(Beginning of INFORMATION PROVIDED)

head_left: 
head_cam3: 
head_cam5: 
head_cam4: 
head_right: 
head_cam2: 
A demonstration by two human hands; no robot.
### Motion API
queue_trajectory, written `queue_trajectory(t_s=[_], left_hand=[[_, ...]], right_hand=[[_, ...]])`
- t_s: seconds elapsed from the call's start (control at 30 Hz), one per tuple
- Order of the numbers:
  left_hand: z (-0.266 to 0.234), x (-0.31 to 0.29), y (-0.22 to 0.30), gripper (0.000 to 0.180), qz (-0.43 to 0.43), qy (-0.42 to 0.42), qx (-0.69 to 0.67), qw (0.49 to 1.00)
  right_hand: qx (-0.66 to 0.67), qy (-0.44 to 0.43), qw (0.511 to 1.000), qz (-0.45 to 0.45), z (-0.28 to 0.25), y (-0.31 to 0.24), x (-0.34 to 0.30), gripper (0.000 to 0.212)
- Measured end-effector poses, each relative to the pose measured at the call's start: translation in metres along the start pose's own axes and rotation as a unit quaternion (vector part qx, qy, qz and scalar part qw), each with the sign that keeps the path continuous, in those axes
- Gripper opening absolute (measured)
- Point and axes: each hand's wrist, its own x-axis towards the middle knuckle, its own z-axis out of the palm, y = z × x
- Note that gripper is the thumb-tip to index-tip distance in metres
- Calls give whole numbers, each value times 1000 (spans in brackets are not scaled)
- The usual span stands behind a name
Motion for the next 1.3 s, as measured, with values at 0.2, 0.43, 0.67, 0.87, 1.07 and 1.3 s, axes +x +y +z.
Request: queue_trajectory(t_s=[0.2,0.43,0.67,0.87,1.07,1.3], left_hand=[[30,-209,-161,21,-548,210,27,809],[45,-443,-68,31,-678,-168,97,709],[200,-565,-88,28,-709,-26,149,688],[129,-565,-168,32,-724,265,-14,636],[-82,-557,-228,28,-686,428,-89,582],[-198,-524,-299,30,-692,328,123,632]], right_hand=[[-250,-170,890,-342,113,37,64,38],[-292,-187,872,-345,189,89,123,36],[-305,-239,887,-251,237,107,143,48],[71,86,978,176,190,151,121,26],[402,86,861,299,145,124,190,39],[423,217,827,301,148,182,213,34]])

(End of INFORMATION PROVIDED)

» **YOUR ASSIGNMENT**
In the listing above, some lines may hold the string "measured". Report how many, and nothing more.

» **ANSWER TO THIS PROBLEM**
3